BEGIN AVAILABLE DATA
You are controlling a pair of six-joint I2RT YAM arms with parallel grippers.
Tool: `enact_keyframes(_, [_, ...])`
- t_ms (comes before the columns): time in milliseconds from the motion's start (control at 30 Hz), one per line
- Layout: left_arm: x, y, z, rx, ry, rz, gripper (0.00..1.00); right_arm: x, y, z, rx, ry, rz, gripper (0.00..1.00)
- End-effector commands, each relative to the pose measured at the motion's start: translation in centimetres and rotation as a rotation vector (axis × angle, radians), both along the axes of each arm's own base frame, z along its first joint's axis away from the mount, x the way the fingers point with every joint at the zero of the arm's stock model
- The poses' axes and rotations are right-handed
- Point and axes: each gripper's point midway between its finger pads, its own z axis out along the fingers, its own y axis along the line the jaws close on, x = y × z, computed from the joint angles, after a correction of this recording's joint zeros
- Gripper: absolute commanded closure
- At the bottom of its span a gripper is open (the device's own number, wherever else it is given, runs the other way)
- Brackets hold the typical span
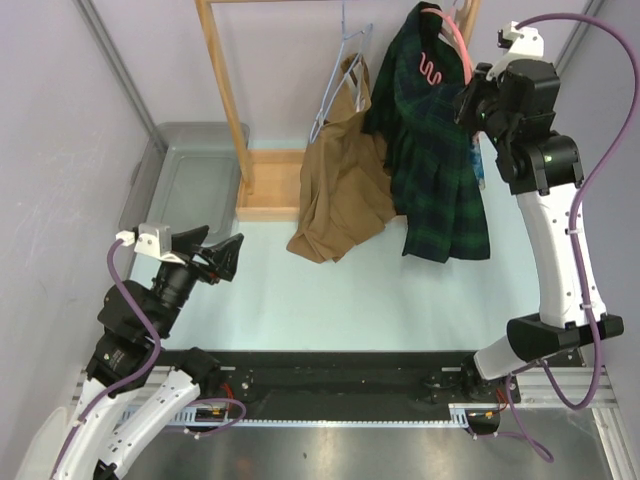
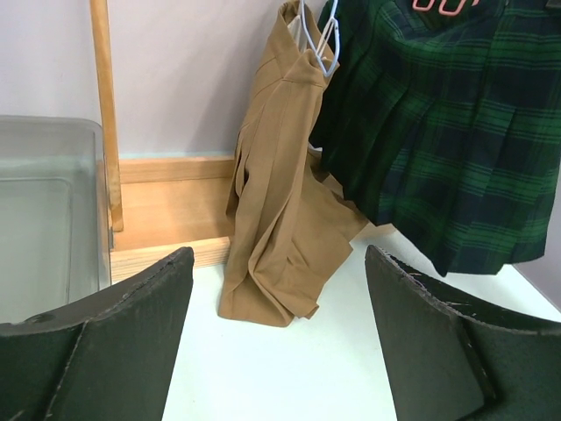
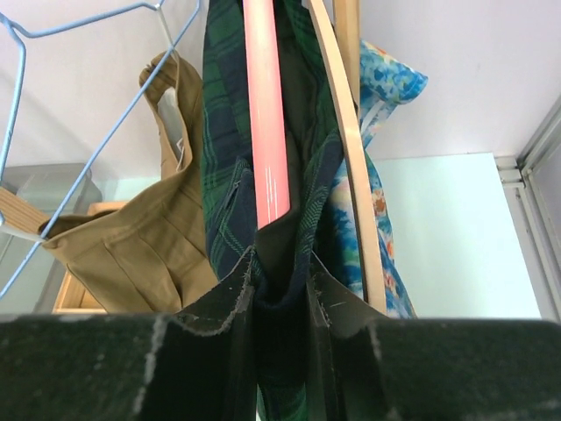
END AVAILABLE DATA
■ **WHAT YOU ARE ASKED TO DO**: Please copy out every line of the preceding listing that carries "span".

■ **TASK RESULT**:
- At the bottom of its span a gripper is open (the device's own number, wherever else it is given, runs the other way)
- Brackets hold the typical span

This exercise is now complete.